Start of EXTRACTED DATA
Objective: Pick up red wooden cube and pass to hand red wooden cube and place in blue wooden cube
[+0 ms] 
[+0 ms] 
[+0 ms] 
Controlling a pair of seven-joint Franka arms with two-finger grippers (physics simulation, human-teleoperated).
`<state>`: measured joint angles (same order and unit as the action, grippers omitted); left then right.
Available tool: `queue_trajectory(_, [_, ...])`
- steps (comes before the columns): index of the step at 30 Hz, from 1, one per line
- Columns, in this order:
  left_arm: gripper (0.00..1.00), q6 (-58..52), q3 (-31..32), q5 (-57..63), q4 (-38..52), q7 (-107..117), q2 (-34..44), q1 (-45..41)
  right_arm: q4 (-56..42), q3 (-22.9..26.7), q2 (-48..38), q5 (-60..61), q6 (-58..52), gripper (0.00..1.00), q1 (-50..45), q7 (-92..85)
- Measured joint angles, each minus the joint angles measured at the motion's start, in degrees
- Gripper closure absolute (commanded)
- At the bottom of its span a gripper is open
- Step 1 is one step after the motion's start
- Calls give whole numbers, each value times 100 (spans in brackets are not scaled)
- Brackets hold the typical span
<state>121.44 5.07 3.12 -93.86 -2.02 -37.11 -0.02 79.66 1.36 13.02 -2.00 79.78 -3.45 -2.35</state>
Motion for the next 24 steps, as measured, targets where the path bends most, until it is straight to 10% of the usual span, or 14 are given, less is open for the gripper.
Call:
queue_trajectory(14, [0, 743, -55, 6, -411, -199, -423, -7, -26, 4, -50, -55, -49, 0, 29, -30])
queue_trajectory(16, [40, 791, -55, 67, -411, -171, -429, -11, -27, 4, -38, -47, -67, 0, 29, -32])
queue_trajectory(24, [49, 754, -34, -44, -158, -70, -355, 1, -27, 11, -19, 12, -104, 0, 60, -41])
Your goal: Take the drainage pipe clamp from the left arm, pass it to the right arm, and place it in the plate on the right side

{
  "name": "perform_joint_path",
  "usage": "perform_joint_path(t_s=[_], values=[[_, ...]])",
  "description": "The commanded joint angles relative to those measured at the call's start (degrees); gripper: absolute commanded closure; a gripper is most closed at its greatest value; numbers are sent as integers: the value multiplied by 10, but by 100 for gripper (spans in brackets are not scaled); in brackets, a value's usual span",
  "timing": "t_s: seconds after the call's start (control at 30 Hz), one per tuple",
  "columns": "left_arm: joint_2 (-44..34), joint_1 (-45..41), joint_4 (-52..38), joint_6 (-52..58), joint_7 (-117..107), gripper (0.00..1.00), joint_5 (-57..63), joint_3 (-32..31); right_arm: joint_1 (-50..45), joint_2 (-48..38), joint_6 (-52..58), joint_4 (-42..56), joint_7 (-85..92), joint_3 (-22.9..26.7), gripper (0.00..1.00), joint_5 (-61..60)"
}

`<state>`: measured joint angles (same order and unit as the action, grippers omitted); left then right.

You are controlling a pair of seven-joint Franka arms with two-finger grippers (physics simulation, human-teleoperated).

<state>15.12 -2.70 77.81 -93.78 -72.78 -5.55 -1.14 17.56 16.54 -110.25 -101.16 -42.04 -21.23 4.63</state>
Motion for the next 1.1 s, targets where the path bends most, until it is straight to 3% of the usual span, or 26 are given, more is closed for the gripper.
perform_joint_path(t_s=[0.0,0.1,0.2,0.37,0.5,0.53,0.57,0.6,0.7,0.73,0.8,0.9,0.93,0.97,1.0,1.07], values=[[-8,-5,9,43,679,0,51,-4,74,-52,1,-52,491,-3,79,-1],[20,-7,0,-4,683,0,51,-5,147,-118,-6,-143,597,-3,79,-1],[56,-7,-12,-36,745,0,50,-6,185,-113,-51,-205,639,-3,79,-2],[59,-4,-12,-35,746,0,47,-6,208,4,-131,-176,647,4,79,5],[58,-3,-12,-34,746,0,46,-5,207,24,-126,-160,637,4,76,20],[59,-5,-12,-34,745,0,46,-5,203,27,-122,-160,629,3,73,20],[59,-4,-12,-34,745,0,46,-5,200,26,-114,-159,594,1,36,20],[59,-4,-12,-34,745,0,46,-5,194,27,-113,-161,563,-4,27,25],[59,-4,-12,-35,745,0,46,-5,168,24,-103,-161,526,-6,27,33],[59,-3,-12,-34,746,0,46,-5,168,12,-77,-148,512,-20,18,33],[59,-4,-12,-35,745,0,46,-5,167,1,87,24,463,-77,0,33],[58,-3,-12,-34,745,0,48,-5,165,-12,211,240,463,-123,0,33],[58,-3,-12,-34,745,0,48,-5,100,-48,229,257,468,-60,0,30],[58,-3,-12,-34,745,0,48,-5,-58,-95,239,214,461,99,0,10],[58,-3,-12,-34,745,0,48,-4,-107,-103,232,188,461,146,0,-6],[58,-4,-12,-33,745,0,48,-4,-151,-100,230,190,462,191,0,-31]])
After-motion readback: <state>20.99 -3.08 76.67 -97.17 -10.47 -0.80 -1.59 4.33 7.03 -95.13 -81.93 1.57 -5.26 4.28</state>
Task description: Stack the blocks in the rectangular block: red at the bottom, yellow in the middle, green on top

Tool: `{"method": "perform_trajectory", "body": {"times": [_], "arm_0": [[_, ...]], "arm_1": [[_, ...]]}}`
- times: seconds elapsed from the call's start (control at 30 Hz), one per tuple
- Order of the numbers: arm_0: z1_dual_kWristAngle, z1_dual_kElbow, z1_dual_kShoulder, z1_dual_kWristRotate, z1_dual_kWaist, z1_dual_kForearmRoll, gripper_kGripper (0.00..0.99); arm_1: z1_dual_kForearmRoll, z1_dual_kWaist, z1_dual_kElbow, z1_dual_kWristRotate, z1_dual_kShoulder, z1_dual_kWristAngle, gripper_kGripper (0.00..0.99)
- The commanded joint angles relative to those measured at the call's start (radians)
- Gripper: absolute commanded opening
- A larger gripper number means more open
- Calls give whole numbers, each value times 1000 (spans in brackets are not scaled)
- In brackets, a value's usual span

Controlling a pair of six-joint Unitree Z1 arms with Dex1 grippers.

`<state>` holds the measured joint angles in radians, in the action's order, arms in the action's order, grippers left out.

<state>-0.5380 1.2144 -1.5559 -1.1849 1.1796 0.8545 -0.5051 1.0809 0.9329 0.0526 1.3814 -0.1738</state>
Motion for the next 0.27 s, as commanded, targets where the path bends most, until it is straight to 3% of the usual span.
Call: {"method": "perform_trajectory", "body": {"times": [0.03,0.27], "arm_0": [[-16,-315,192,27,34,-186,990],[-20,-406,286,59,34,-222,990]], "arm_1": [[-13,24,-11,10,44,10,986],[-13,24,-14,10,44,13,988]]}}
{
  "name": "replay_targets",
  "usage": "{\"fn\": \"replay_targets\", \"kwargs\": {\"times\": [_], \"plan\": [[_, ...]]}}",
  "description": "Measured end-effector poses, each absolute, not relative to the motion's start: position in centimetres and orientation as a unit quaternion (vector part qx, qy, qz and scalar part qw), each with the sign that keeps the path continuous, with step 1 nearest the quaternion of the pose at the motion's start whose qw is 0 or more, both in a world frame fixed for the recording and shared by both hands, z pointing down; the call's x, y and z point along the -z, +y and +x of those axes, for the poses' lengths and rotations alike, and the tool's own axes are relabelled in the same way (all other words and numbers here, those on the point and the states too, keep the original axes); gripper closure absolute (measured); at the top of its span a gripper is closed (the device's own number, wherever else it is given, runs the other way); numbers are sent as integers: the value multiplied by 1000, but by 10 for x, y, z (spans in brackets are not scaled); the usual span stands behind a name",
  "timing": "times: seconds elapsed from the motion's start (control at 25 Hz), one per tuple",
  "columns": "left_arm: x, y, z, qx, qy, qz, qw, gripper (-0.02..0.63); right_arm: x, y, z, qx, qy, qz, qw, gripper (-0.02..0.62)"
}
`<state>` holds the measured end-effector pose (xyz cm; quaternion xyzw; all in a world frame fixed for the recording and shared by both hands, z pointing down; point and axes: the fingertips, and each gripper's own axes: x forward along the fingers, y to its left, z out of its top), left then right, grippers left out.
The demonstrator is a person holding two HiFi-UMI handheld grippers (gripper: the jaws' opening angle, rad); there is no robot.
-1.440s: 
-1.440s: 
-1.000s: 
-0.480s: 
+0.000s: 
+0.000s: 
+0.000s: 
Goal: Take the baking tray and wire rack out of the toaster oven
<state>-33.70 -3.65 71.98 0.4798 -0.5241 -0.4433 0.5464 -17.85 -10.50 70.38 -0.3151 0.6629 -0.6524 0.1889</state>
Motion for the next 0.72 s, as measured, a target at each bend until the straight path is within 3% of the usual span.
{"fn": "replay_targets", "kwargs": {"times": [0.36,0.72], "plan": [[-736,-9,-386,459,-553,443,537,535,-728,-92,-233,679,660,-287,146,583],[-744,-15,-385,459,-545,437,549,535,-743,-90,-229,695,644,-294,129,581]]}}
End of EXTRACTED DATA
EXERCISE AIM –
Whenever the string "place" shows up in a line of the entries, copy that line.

EXERCISE RESPONSE –
Objective: Pick up red wooden cube and pass to hand red wooden cube and place in blue wooden cube
Your goal: Take the drainage pipe clamp from the left arm, pass it to the right arm, and place it in the plate on the right side

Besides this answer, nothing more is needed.